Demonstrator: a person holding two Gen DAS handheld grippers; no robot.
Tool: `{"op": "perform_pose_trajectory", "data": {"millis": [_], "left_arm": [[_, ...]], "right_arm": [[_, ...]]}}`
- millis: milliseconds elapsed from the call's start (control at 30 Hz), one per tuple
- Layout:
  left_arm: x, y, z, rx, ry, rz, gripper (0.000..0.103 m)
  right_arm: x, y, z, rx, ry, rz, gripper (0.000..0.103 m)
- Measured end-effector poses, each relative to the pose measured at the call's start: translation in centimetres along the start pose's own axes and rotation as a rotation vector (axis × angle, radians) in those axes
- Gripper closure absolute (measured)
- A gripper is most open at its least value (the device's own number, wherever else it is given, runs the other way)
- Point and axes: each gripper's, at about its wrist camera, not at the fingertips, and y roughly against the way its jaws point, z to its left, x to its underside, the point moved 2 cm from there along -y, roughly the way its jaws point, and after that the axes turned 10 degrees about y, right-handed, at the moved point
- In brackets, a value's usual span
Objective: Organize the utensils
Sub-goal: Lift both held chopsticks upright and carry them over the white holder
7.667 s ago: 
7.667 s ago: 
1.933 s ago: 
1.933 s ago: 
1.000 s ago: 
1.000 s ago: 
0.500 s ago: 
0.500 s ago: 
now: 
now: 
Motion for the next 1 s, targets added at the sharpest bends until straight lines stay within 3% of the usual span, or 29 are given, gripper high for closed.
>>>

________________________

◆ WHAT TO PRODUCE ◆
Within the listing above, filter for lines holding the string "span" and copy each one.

◆ WORKED SOLUTION ◆
- In brackets, a value's usual span
Motion for the next 1 s, targets added at the sharpest bends until straight lines stay within 3% of the usual span, or 29 are given, gripper high for closed.

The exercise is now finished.